Required action: Return exactly the lines from the start of the records below through the line containing "Find small grey", both ends included, and leave out the pictures.

Dataset records:
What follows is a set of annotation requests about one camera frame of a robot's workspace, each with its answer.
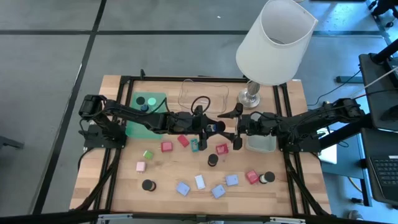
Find grey metal cart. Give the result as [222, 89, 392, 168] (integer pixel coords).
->
[322, 133, 373, 208]

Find small grey plastic bin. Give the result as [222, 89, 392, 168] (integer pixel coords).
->
[244, 111, 278, 154]

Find black overhead camera beam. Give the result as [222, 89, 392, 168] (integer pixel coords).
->
[0, 208, 398, 224]

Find black side desk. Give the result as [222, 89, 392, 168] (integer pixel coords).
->
[358, 37, 398, 132]

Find black computer mouse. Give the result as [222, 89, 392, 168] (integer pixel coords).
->
[379, 105, 398, 122]

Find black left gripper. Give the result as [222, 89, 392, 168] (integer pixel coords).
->
[182, 110, 236, 152]

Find blue sand hourglass black caps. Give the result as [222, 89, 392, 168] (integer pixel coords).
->
[136, 95, 149, 113]
[207, 120, 227, 132]

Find white sand hourglass black caps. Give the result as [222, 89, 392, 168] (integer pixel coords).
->
[258, 170, 276, 185]

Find white shade table lamp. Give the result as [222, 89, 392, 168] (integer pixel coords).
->
[234, 0, 319, 110]

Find white box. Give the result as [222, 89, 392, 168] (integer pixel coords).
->
[317, 126, 338, 165]

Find white wall charger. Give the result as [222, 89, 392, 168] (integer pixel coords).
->
[194, 174, 206, 190]

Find teal translucent plastic bin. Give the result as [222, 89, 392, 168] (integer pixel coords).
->
[124, 90, 168, 140]

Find black floor bracket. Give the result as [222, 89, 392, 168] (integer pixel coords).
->
[335, 75, 364, 84]

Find light blue wall charger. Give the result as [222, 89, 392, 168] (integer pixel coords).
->
[175, 181, 192, 197]
[223, 174, 240, 187]
[210, 184, 227, 200]

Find grey chair base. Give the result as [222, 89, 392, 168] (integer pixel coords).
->
[0, 135, 25, 151]

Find clear plastic tray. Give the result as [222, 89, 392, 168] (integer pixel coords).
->
[177, 78, 230, 114]

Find black laptop keyboard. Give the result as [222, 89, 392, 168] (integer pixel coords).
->
[368, 154, 398, 205]

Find orange sand hourglass black caps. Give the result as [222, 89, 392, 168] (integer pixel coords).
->
[141, 179, 157, 192]

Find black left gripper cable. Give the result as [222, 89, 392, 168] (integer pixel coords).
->
[190, 95, 211, 115]

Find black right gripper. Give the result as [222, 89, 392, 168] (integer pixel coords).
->
[217, 103, 277, 151]

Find black aluminium table frame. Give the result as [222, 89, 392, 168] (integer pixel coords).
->
[70, 68, 337, 218]

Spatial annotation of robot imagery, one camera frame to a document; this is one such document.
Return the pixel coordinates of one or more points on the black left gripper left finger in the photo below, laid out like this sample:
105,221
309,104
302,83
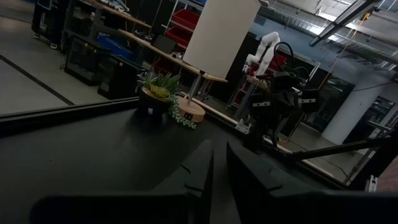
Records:
200,174

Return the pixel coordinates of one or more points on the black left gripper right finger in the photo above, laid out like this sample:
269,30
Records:
264,193

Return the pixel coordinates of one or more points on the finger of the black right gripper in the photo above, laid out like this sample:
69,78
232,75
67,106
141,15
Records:
274,133
283,124

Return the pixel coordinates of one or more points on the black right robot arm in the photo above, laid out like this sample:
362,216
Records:
280,81

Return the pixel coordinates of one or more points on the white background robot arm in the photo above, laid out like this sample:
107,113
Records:
264,51

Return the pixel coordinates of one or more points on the white round pillar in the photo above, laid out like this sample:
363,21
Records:
351,115

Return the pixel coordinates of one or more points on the potted succulent plant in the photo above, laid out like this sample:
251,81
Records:
157,93

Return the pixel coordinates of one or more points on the white shade table lamp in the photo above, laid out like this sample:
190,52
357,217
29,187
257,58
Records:
217,34

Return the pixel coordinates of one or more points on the black ceiling beam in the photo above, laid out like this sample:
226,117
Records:
345,21

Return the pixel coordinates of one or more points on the silver metal plate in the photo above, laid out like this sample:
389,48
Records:
372,183

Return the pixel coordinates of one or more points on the red tilted bins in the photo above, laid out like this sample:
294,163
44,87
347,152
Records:
183,23

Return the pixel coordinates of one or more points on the wooden plank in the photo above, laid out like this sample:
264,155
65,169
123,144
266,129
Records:
161,53

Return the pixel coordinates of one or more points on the black computer tower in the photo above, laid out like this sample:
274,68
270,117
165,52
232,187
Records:
93,65

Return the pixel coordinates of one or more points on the blue storage bin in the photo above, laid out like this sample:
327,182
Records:
115,46

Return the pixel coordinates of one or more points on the person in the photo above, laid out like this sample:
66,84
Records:
49,21

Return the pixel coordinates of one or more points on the silver mounting bracket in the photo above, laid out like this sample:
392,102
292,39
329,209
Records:
244,126

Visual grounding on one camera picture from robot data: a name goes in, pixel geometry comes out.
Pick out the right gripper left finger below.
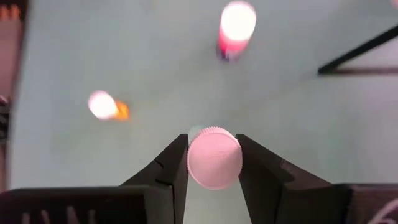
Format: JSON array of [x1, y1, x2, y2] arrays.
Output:
[[121, 133, 190, 224]]

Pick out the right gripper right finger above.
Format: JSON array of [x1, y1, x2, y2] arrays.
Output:
[[235, 133, 352, 224]]

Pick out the pale green medicine bottle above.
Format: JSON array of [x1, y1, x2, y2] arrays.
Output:
[[186, 124, 244, 191]]

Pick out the orange medicine bottle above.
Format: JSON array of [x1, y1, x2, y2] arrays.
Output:
[[87, 90, 131, 122]]

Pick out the red medicine bottle white cap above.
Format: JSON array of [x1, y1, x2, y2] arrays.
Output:
[[216, 0, 257, 63]]

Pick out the wooden shelf black legs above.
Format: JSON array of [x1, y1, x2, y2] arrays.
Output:
[[317, 23, 398, 76]]

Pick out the green table mat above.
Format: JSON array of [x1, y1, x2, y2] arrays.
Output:
[[7, 0, 398, 224]]

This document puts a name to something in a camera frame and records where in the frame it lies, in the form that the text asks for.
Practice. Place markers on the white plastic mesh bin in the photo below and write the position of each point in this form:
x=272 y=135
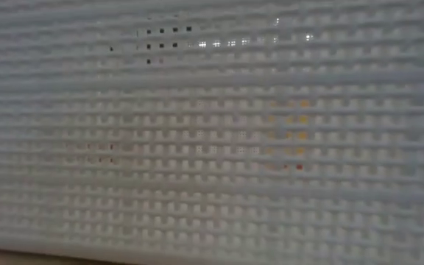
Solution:
x=212 y=147

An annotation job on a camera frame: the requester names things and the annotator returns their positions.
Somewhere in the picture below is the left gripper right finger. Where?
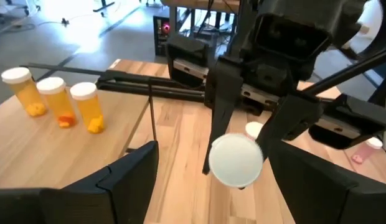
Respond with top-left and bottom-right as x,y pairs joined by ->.
267,139 -> 386,224

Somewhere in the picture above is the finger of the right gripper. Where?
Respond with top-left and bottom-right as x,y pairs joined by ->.
255,93 -> 324,161
201,57 -> 244,175

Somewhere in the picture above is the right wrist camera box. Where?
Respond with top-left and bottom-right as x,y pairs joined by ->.
252,14 -> 332,74

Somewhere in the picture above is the black computer tower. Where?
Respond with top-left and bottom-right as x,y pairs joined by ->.
153,15 -> 171,57

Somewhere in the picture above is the pink medicine bottle white cap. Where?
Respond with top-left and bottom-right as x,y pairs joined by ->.
351,136 -> 384,165

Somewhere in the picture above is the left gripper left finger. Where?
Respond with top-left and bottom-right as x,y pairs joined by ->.
0,140 -> 159,224

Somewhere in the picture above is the green medicine bottle white cap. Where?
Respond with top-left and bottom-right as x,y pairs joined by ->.
207,133 -> 265,190

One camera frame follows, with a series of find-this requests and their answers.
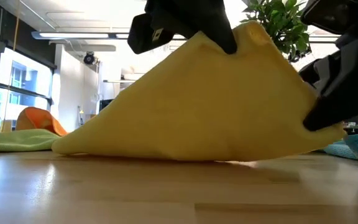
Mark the lime green microfiber towel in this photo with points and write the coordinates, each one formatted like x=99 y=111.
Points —
x=14 y=141

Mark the long ceiling light strip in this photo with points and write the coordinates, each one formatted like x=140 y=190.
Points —
x=73 y=35

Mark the green leafy plant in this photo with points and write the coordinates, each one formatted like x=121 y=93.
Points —
x=278 y=21

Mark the large office window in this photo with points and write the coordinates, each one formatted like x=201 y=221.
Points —
x=26 y=77

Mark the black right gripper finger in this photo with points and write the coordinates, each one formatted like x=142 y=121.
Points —
x=310 y=73
x=346 y=90

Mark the orange microfiber towel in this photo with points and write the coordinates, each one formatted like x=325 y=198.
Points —
x=36 y=119

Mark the small beige box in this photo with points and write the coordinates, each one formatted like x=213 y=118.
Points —
x=6 y=126

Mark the yellow microfiber towel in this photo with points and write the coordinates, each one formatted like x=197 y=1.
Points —
x=204 y=109

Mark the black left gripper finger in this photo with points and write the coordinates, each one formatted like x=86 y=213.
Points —
x=216 y=25

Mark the black round ceiling spotlight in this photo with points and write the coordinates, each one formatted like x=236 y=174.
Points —
x=89 y=58

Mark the black computer monitor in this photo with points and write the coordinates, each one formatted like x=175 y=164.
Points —
x=106 y=104

Task response:
What follows is a set of annotation requests about one camera frame of a robot's workspace, each with its answer.
Find grey metal cart. Give the result as [222, 89, 392, 168] (integer pixel coords).
->
[322, 133, 373, 208]

Find small grey plastic bin. Give the result as [222, 89, 392, 168] (integer pixel coords).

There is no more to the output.